**Problem statement**
When the line containing "the white plastic" appears in the data below, begin copying there and stop only after the line containing "Several lookups on".

BEGIN Given entries

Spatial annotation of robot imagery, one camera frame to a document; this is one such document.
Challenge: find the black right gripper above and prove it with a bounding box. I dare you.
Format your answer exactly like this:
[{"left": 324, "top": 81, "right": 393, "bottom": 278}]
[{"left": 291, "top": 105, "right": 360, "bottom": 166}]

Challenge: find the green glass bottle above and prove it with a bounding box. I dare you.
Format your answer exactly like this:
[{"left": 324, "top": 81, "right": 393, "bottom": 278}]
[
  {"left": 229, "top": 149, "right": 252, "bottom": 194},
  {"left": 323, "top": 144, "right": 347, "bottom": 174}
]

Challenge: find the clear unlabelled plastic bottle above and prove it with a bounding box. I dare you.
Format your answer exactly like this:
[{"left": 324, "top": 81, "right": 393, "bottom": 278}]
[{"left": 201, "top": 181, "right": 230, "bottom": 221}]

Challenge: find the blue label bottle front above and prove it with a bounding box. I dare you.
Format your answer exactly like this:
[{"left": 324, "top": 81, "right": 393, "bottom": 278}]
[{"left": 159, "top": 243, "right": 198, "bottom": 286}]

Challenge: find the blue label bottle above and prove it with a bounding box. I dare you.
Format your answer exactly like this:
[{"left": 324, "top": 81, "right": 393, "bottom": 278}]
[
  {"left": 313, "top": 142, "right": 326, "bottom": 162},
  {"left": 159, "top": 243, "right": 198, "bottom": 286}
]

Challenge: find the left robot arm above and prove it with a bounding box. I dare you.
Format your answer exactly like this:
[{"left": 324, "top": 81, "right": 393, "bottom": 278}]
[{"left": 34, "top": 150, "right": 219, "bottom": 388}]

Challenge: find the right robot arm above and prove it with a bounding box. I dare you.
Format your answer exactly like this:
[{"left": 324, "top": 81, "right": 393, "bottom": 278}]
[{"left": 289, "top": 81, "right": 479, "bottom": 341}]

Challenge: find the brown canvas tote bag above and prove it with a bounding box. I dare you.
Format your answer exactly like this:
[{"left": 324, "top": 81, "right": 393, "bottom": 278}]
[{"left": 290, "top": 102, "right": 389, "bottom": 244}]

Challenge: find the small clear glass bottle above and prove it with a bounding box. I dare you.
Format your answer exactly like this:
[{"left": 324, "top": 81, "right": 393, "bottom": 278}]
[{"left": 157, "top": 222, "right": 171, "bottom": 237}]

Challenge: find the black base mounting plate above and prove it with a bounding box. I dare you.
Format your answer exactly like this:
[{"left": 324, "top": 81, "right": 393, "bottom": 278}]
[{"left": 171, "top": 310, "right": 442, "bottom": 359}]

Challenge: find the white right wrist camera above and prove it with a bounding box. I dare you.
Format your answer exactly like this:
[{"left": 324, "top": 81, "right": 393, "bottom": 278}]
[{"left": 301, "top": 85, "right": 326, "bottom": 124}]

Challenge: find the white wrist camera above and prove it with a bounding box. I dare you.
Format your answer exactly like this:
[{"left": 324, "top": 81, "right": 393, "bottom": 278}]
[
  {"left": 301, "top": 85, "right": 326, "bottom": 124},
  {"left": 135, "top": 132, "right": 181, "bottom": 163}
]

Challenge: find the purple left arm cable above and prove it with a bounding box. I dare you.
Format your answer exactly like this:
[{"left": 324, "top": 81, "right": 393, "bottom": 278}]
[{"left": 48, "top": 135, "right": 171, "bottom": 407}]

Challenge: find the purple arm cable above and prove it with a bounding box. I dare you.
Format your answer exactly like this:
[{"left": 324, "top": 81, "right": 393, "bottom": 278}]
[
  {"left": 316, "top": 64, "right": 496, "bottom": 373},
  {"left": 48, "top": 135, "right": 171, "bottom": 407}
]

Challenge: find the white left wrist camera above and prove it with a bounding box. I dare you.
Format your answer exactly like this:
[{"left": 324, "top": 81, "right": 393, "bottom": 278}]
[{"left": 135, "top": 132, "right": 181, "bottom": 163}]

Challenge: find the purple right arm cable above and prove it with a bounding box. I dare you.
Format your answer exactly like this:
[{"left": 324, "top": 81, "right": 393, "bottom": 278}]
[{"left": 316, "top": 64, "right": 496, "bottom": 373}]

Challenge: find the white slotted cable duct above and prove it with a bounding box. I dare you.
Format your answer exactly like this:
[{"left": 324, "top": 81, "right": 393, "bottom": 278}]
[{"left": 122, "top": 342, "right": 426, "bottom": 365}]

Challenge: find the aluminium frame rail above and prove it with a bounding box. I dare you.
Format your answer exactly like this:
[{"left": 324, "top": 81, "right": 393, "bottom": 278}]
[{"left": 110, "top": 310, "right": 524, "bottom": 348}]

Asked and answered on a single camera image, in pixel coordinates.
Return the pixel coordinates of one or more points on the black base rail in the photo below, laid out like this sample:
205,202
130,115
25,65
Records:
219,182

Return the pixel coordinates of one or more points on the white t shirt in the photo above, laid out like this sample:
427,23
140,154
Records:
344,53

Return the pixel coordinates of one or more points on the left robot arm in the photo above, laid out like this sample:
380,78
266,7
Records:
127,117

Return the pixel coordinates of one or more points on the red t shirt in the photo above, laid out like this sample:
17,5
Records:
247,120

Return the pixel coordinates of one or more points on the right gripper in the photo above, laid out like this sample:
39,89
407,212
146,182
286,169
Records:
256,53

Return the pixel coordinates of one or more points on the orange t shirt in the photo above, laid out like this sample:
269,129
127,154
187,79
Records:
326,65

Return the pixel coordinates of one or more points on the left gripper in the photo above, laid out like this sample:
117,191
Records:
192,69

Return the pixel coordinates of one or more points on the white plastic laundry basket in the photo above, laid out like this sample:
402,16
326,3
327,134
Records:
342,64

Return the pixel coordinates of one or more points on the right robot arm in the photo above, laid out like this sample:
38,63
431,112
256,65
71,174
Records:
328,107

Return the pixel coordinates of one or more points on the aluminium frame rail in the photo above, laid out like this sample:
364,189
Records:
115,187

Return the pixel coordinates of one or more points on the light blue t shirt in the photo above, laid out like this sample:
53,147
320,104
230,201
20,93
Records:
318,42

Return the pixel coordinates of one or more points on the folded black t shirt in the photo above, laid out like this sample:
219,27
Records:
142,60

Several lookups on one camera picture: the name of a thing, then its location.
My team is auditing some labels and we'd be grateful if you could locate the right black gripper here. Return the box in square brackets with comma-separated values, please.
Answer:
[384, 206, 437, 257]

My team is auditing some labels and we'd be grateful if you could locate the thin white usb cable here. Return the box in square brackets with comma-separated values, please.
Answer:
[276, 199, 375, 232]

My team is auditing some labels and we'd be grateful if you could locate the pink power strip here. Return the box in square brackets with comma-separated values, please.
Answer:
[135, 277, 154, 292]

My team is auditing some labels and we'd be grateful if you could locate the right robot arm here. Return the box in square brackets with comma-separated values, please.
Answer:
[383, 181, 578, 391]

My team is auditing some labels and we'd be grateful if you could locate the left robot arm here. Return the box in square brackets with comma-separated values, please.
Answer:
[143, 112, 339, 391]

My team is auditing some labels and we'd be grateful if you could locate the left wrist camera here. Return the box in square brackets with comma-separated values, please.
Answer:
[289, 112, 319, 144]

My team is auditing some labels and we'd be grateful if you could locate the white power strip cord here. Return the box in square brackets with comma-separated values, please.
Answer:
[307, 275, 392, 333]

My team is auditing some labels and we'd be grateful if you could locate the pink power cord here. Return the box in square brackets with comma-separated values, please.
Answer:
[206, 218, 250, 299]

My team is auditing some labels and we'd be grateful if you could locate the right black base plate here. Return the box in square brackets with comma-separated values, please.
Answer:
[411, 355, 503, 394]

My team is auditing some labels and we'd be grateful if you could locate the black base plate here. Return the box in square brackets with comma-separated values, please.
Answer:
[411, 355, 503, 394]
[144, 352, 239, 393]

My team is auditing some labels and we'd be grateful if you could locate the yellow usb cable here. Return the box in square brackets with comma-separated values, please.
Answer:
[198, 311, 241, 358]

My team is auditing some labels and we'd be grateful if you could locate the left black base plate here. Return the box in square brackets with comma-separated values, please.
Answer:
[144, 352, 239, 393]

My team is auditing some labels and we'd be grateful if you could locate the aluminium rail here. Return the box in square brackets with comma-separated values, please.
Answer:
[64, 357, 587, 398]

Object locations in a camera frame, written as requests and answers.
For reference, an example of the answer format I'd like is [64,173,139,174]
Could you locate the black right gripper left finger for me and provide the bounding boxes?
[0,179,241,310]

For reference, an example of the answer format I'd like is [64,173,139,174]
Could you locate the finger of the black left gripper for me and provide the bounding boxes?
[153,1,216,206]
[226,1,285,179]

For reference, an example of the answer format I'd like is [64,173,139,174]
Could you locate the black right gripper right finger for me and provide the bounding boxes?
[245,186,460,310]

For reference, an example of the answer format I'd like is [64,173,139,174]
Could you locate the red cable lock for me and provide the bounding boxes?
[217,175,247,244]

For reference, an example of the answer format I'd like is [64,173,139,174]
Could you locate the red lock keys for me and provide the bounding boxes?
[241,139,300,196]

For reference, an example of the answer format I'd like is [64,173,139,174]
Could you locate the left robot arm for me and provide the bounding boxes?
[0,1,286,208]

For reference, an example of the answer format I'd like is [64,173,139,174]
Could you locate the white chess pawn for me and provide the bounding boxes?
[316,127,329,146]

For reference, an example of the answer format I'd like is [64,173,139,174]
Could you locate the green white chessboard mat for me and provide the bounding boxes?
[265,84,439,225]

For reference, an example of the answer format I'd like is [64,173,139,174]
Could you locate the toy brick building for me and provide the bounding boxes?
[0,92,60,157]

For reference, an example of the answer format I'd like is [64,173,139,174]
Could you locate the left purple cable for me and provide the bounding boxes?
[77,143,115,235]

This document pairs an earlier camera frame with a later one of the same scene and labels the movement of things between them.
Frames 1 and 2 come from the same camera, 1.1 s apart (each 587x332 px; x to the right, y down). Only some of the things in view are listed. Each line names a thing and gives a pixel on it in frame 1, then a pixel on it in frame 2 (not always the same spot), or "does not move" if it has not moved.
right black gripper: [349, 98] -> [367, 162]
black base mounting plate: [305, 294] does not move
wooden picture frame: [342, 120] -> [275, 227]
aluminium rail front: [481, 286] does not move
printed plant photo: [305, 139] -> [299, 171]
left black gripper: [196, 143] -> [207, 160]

END Given entries

**Task result**
Return the pixel coordinates of one or more points on the white plastic laundry basket in the photo above, laid out like this sample:
402,16
326,3
327,134
Records:
342,64

Return the pixel coordinates of one or more points on the right robot arm in the photo above, laid out like this sample:
38,63
431,112
256,65
71,174
Records:
328,107

Return the pixel coordinates of one or more points on the aluminium frame rail in the photo above, laid out like this sample:
364,189
Records:
115,187

Return the pixel coordinates of one or more points on the light blue t shirt in the photo above, laid out like this sample:
53,147
320,104
230,201
20,93
Records:
318,42

Return the pixel coordinates of one or more points on the folded black t shirt in the photo above, laid out like this sample:
219,27
Records:
142,60

Several lookups on one camera picture: the name of a thing, then its location.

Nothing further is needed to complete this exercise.